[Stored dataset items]
────────────────
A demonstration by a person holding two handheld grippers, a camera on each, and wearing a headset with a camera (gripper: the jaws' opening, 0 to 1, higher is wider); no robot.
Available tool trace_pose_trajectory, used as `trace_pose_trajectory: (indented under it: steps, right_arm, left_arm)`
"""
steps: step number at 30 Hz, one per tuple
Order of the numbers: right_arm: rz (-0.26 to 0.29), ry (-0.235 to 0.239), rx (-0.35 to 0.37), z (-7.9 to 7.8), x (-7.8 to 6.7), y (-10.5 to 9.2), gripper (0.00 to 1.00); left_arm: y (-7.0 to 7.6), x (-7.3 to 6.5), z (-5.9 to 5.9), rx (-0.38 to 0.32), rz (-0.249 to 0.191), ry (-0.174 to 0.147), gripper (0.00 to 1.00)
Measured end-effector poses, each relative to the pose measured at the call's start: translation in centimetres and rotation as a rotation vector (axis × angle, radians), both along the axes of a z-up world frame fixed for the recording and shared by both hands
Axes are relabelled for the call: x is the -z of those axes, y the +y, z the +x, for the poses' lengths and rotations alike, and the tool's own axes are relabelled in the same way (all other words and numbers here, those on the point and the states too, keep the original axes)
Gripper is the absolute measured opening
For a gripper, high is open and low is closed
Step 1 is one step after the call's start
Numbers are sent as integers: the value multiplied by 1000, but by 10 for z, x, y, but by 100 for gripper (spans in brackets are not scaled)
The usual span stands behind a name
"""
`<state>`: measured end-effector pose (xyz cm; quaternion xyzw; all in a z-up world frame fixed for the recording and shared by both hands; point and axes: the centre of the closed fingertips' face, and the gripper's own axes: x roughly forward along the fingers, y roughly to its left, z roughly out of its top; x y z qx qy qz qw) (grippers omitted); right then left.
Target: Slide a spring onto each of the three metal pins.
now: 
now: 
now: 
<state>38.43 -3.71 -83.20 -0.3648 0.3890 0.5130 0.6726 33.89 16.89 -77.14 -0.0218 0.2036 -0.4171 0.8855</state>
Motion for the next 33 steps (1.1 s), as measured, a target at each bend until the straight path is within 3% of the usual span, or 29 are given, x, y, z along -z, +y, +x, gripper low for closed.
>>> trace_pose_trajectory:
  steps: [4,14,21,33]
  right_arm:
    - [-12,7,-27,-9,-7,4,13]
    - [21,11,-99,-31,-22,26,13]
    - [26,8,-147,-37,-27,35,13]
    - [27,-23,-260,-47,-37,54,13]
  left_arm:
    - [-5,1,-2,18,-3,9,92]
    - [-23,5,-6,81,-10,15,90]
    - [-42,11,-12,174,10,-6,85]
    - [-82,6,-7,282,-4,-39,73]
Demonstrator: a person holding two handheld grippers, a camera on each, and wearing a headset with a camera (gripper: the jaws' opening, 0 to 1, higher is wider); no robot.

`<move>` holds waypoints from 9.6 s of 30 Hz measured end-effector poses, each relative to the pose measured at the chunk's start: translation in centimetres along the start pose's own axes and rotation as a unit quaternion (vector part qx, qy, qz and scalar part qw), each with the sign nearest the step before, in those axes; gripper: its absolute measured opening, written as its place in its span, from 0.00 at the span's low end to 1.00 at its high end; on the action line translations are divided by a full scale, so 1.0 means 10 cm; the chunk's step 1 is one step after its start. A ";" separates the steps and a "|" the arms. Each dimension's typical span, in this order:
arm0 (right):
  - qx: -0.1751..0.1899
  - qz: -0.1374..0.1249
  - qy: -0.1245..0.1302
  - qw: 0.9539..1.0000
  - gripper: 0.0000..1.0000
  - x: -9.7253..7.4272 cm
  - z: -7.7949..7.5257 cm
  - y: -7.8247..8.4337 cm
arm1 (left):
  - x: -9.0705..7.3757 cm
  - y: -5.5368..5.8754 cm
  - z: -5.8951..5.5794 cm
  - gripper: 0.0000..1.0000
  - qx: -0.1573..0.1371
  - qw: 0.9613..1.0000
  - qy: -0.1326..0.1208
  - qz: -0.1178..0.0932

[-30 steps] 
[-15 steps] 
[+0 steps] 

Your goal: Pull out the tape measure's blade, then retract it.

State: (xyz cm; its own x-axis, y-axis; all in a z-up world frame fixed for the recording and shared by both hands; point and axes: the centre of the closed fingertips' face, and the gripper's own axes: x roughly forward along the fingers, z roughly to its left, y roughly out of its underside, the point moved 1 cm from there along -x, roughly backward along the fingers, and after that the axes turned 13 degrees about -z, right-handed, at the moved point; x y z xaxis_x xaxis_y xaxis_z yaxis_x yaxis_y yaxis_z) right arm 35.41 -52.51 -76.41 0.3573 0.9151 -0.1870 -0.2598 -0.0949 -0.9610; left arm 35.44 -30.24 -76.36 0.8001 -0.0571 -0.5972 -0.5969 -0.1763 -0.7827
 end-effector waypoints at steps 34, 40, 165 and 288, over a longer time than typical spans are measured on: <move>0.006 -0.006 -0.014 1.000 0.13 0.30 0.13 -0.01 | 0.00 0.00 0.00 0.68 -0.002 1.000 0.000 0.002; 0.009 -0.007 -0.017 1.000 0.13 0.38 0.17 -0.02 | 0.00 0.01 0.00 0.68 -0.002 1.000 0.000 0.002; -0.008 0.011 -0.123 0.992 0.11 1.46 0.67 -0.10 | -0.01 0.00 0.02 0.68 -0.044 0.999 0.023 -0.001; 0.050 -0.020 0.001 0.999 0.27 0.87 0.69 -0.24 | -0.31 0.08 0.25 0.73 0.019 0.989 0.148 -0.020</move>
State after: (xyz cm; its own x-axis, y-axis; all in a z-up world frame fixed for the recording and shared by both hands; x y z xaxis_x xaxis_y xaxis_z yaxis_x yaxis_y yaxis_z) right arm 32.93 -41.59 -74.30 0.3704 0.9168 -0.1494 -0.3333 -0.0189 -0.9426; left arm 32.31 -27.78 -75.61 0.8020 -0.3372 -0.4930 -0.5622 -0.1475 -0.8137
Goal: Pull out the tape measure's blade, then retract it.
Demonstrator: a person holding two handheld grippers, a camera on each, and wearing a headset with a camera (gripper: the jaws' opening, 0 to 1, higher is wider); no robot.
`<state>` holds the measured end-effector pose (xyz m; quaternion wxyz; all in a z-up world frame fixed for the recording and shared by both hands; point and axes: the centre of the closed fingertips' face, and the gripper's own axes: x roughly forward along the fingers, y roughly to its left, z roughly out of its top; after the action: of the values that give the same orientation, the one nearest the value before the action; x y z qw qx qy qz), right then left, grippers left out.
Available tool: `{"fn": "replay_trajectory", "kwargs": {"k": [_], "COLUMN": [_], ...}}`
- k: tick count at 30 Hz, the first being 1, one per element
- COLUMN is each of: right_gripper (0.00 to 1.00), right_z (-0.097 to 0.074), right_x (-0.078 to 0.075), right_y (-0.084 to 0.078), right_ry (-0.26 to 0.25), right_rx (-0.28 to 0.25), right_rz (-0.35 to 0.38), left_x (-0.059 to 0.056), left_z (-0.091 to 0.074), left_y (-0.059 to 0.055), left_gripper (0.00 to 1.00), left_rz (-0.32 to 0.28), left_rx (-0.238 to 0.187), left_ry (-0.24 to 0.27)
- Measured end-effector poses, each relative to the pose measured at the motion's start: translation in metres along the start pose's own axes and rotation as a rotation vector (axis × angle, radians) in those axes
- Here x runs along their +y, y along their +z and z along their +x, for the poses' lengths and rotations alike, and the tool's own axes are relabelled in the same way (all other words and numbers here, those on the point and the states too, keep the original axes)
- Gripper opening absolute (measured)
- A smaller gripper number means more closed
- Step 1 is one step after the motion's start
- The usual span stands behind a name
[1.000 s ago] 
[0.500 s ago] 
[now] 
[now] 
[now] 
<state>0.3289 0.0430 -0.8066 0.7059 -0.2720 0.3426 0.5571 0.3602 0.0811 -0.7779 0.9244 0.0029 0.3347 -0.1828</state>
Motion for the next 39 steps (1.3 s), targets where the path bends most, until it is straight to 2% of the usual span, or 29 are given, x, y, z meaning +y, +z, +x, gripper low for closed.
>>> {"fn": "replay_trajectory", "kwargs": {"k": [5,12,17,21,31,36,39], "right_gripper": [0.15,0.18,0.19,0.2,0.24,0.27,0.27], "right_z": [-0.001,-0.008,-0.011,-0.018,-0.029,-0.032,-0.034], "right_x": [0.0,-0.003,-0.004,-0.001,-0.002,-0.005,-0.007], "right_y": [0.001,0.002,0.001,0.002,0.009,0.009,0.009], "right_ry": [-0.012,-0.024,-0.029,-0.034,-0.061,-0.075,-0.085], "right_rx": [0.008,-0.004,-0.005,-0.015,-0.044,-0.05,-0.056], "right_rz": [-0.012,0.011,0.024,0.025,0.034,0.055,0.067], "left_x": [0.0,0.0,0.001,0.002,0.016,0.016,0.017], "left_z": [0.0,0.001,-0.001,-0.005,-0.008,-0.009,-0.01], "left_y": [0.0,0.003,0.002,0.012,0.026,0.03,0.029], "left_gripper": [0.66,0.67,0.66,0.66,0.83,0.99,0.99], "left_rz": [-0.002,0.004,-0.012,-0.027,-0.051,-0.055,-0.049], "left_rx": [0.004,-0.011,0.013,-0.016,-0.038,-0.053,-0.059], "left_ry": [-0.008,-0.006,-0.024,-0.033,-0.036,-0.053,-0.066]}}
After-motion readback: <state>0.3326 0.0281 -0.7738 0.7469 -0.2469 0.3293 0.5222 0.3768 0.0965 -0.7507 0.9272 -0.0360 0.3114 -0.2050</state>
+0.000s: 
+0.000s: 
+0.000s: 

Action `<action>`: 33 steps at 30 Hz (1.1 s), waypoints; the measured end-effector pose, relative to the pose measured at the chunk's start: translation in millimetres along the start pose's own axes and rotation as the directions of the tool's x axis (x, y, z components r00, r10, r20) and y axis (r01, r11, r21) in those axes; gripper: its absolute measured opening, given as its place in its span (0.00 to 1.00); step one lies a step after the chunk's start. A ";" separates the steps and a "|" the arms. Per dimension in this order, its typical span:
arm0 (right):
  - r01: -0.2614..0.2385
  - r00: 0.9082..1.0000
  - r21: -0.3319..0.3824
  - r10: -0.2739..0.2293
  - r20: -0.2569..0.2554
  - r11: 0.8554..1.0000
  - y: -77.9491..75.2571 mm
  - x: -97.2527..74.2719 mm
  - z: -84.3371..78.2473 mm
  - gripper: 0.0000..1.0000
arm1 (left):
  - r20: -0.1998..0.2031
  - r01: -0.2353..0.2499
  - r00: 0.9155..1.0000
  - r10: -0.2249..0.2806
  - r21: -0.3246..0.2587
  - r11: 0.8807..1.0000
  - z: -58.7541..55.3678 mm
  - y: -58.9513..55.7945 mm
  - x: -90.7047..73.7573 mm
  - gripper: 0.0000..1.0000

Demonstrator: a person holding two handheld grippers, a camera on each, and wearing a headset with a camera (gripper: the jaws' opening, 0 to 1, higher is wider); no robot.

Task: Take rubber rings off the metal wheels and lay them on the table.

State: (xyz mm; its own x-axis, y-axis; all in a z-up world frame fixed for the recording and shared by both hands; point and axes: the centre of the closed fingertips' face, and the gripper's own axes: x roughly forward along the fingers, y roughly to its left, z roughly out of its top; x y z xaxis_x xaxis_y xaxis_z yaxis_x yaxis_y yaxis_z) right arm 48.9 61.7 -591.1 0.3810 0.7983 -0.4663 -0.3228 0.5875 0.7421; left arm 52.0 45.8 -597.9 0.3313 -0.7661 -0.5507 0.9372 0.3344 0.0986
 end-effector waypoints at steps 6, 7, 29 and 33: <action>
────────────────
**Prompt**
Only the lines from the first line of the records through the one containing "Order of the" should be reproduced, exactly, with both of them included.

**Task result**
A demonstration by a person holding two handheld grippers, a camera on each, and wearing a headset with a camera (gripper: the jaws' opening, 0 to 1, higher is wider); no robot.
Available tool trace_pose_trajectory, used as `trace_pose_trajectory: (indented under it: steps, right_arm, left_arm)`
"""
steps: step number at 30 Hz, one per tuple
Order of the numbers: right_arm: rz (-0.26 to 0.29), ry (-0.235 to 0.239), rx (-0.35 to 0.37), z (-7.9 to 7.8), x (-7.8 to 6.7), y (-10.5 to 9.2), gripper (0.00 to 1.00); left_arm: y (-7.0 to 7.6), x (-7.3 to 6.5), z (-5.9 to 5.9), rx (-0.38 to 0.32), rz (-0.249 to 0.191), ry (-0.174 to 0.147), gripper (0.00 to 1.00)

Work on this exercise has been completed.